Balboa: Bobbing and Weaving around Network Censorship (USENIX Security 2021)

Balboa: Bobbing and Weaving around Network Censorship Marc B. Rosen, James Parker, Alex J. Malozemoff https://censorbib.nymity.ch/#Rosen2021a Presentation video and slides

Balboa is a framework for link obfuscation that is in the same vein as Slitheen and Protozoa. The goal of all these systems is to embed a hidden communications channel inside some other network flow, without changing any externally observable features of the flow, particularly the traffic analysis features of packet sizes and packet timings. Balboa, like the others, works by traffic replacement: it removes some encrypted portions of the carrier flow and replaces them with identically sized encryptions of covert data. Balboa assumes TLS for the carrier flow (Slitheen also used TLS, Protozoa used WebRTC video). It has some unique advantages: by hooking into TLS libraries and intercepting networking system calls, it can use unmodified application binaries at both ends; and it undoes its traffic replacement before passing decrypted TLS payloads to upper network layers, which means the application programs behave identically to how they would behave in the absence of traffic replacement. The authors provide two instantiations of system, one that uses an Icecast audio stream, and one that works over HTTPS web browsing.

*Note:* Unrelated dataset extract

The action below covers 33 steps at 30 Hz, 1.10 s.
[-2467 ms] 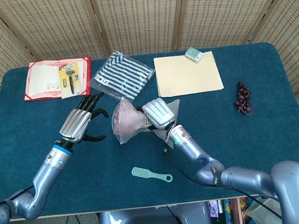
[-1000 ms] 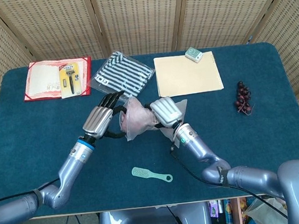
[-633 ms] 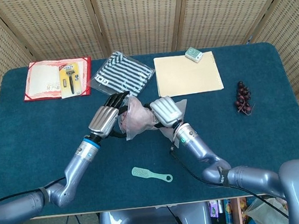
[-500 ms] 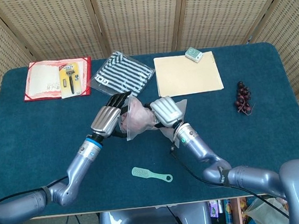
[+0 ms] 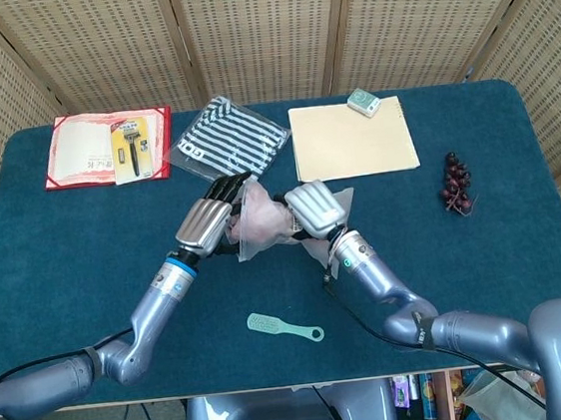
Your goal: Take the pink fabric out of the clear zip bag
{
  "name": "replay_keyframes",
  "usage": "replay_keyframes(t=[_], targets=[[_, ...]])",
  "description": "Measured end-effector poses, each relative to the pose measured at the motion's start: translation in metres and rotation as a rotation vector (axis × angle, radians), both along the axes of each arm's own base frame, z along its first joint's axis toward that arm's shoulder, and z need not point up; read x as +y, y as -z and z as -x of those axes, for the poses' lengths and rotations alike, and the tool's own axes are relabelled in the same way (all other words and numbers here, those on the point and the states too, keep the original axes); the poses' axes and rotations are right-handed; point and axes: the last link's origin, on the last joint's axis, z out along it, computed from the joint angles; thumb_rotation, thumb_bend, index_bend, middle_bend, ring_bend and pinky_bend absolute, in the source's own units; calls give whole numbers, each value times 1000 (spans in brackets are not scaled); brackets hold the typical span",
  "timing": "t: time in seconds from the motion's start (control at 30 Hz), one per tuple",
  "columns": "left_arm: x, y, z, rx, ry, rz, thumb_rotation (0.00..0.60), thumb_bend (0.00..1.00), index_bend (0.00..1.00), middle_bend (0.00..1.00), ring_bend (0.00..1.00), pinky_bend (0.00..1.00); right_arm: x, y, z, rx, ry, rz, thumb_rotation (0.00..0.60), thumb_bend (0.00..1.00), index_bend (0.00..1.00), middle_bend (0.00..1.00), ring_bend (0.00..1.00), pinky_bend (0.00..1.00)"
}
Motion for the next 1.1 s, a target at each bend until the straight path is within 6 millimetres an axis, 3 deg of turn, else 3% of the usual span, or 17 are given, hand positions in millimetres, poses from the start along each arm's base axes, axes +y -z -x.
replay_keyframes(t=[0.27, 0.4, 0.5, 0.6, 0.63, 0.7, 0.77, 0.83, 0.97, 1.1], targets=[[2, 0, 4, 24, -11, 1, 600, 683, 701, 0, 0, 0, 0, -2, 8, 5, 9, -2, 600, 837, 637, 657, 698, 580], [0, 3, 8, 28, -12, 16, 600, 684, 701, 0, 0, 0, 1, -4, 12, 0, 18, -24, 600, 869, 637, 603, 676, 580], [-1, 5, 13, 31, -9, 27, 600, 685, 701, 0, 0, 0, 3, -6, 17, 13, 22, -50, 600, 868, 609, 541, 612, 580], [0, 7, 19, 43, -14, 36, 600, 686, 701, 0, 0, 0, 7, -6, 23, 17, 34, -82, 600, 845, 493, 418, 483, 548], [0, 7, 21, 48, -18, 39, 600, 687, 700, 0, 0, 0, 9, -5, 25, 18, 41, -107, 600, 796, 424, 339, 399, 497], [3, 8, 26, 61, -23, 39, 600, 688, 701, 0, 0, 0, 12, -6, 30, 26, 55, -148, 600, 596, 298, 206, 259, 384], [4, 9, 30, 77, -24, 39, 600, 688, 700, 0, 0, 0, 16, -11, 36, 23, 85, -207, 600, 298, 181, 79, 138, 266], [5, 12, 32, 88, -25, 43, 600, 688, 701, 0, 0, 0, 21, -15, 42, 12, 120, -266, 600, 172, 127, 13, 71, 197], [5, 16, 34, 99, -26, 49, 600, 688, 701, 0, 0, 0, 27, -23, 54, 23, 143, -297, 600, 29, 63, 0, 2, 109], [7, 16, 32, 99, -22, 44, 600, 688, 701, 0, 0, 0, 29, -31, 63, 47, 122, -247, 600, 0, 39, 0, 0, 42]])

The most significant difference in Balboa is its use of a preshared traffic model. Client and server are assumed not only to share a symmetric key, but also to know in advance some portion of what the application program on the other side will send through the tunnel—this is the portion that is eligible for traffic replacement. For example, in an audio streaming setting, the Balboa client may already have a copy of some of the audio files that the server will later stream. The Balboa server also knows in advance what audio files the client has. When the Balboa server would stream one of the files the client already has, it instead replaces (under TLS encryption) the file's contents with a pointer into the traffic model ("for the next file, substitute 'Metallica - Fuel.ogg'"), followed by covert data for the remainder of the file size. The Balboa client sees and interprets the traffic model pointer, and re-substitutes its local copy of the file (i.e., the very same bytes the client would have received from the server if there had been no traffic replacement) into the data stream that it passes up the network stack, meanwhile saving the covert data somewhere else. Covert data is sent only when an application program would be sending data anyway, and only when what is being sent is part of the shared traffic model. The traffic model is what enables both sides to "fill in the gaps" that traffic replacement creates in the data stream. In the authors' two instantiations of Balboa, the traffic model is a full copy of files to be sent later (in order to send N bytes of covert data, the peers need to have preshared N bytes' worth of files), but one can imagine a procedural, or other more concise representation of a traffic model (Section 2.1).

A considerable part of the paper is devoted to showing how various engineering challenges were overcome. Balboa sets the SSLKEYLOGFILE environment variable, or uses other means, to recover the keys necessary for decrypting and re-encrypting TLS application data records on the fly. But in order to work with unmodified applications while not disturbing packet boundaries, Balboa needs to hook into the network stack even below the TLS library, at the level of C library functions like read and write. This occasions considerable complexity, as Balboa needs to cope with TLS records that are not aligned with the buffers used by the low-level calls (Section 2.5). Balboa also needs to run its decryption and re-encryption quickly, because any small processing delays are potential distinguishers. But because of the way Balboa works, such delays are really the only leverage a censor has to distinguish flows.

Thanks to the authors for reviewing a draft of this summary.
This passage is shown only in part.